Die folgende Auflistung bietet einen Überblick der häufigsten Beobachtungsfehler:
- Halo-Effekt
Eine einzelne Eigenschaft überstrahlt alle anderen Eigenschaften, so dass durch diese ein Urteil über die Persönlichkeit gefällt wird. (z.B. unordentlich=unzuverlässig oder intelligent=freundlich)
- Pygmalion-Effekt
Alles eine Frage der Einstellung. So verhält es sich auch mit der Auswirkung der eigenen Einstellung auf Andere. Geht die beobachtende Person positiv gestimmt an ein Kind heran, weil es ihm viel zutraut, so wird sich das Kind auch mehr zutrauen. Umgekehrt funktioniert das Prinzip ebenfalls. So wird das Beurteilungsergebnis durch die eigene Haltung beeinflusst.
- Sympathieeffekt
Menschen die einem sympathisch sind, werden von einer beobachteten Person positiver wahrgenommen. Fehlverhalten fällt weniger ins Gewicht oder wird in ein besseres Licht gerückt. (z.B. ein sympathisches Kind ärgert ein anderes, was von der beobachteten Person als „wehren“ interpretiert wird.)
- Falscher Maßstab
Bei der Beobachtung schließt der Beobachter auf sich selbst. (z.B. das Kind ist unfähig oder stellt sich ungeschickt an, weil es nicht so sauber ausschneiden kann, wie es die beobachtende Person kann.)

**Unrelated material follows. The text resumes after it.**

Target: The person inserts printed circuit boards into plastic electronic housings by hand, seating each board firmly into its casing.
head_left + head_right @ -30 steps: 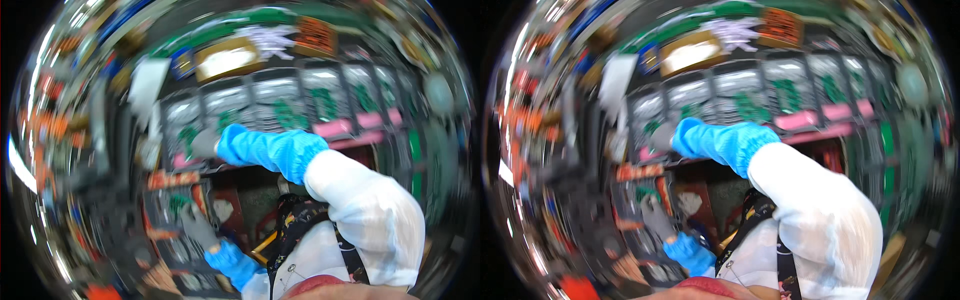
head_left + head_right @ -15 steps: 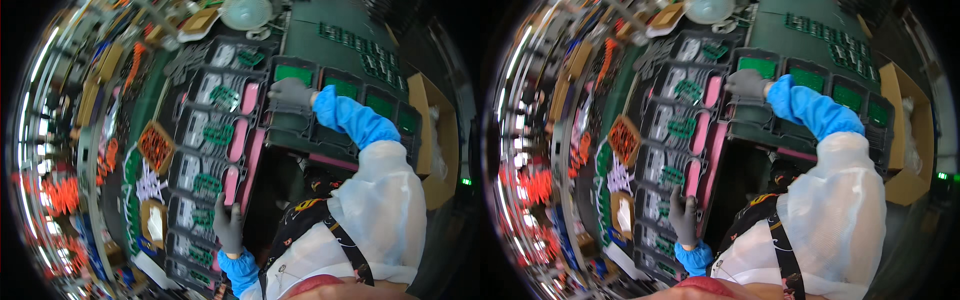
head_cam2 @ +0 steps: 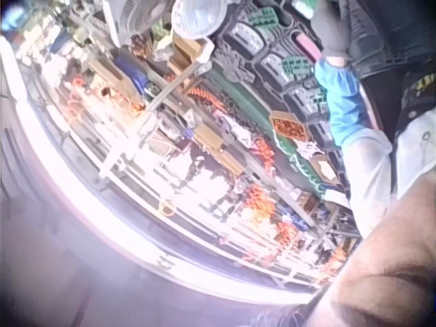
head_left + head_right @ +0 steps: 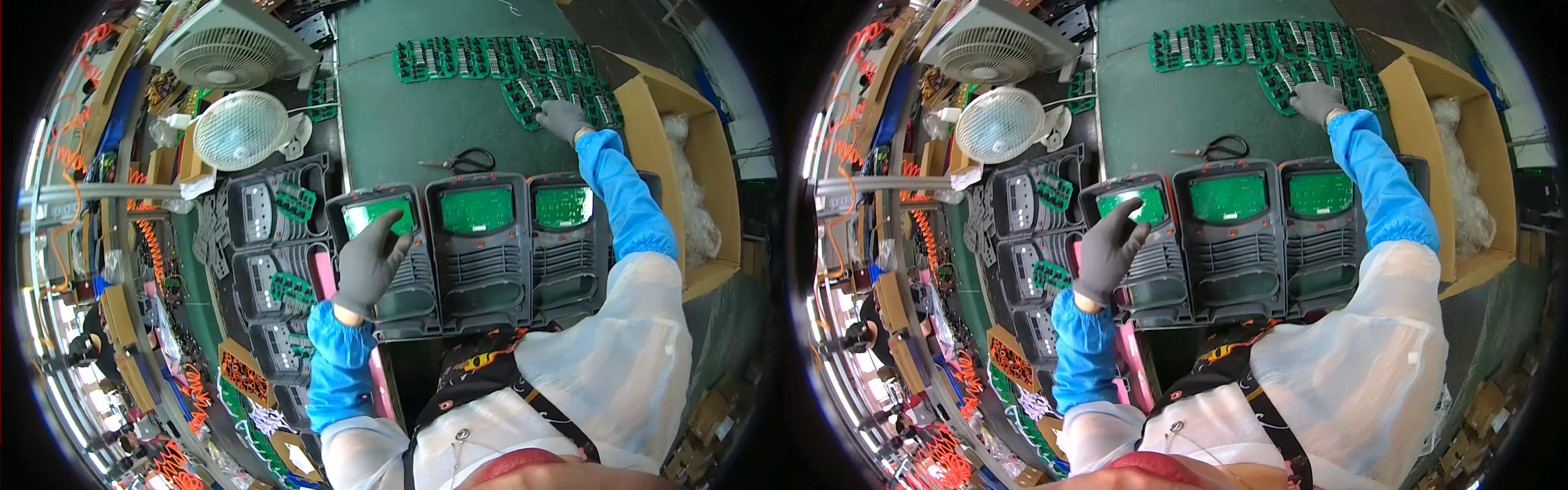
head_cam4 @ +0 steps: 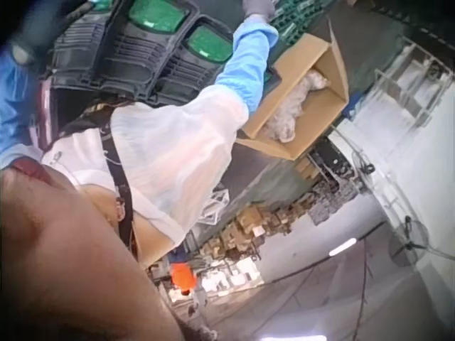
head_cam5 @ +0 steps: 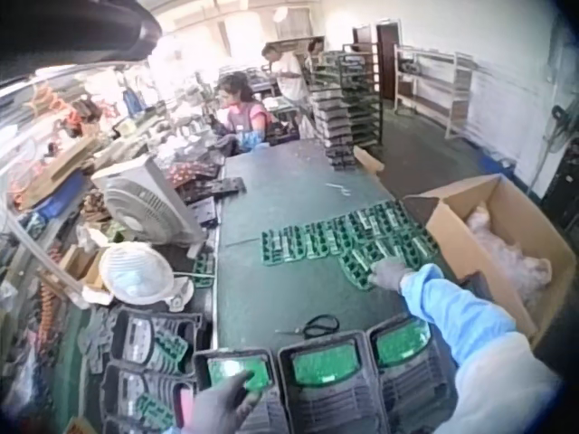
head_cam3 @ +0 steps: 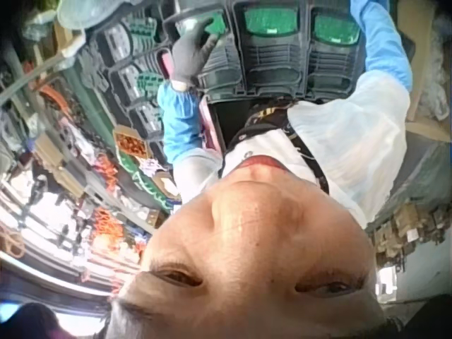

- Überbewertung negativer Informationen
Fehlverhalten fällt dem Beobachter schneller und häufiger auf, welches die Bewertung negativ beeinflusst.
- Selektive Wahrnehmung
Hierbei wird nur eine bestimmtes Merkmal ins Auge gefasst, während alle weiteren aus der Aufmerksamkeit verschwinden. Dann wird beispielsweise nur eine störende Eigenschaft wahrgenommen und positive ausgeblendet und umgekehrt.
- Primacy-Recency-Effekt
Der erste oder auch der letzte Eindruck bleiben der beobachteten Person im Kopf und fließen in die Beurteilung ein.
- Stereotype und Vorurteile
Die beobachtende Person ordnet Menschen in verschiedene Kategorien ein und beurteilt sie danach und nicht individuell.
- Implizierte Persönlichkeitstheorien
Ähnlich wie beim Halo-Effekt wird hier von einer Eigenschaft auf eine andere geschlossen, ohne das diese mit einander zusammenhängen. (z.B. Kinder die gerne Malen, Lesen auch gerne.)
Darüber hinaus ist es sinnvoll seine Bewertungstendenz zu kennen und in die Reflexion miteinzubeziehen. Es gibt drei verschiedene Typen:
- Strenge-Tendenz
- Tendenz zur Mitte
- Milde Tendenz
Je nach dem welche Tendenz einem selbst innewohnt, wird die Beobachtung entweder eher streng, milde oder neutral bewertet.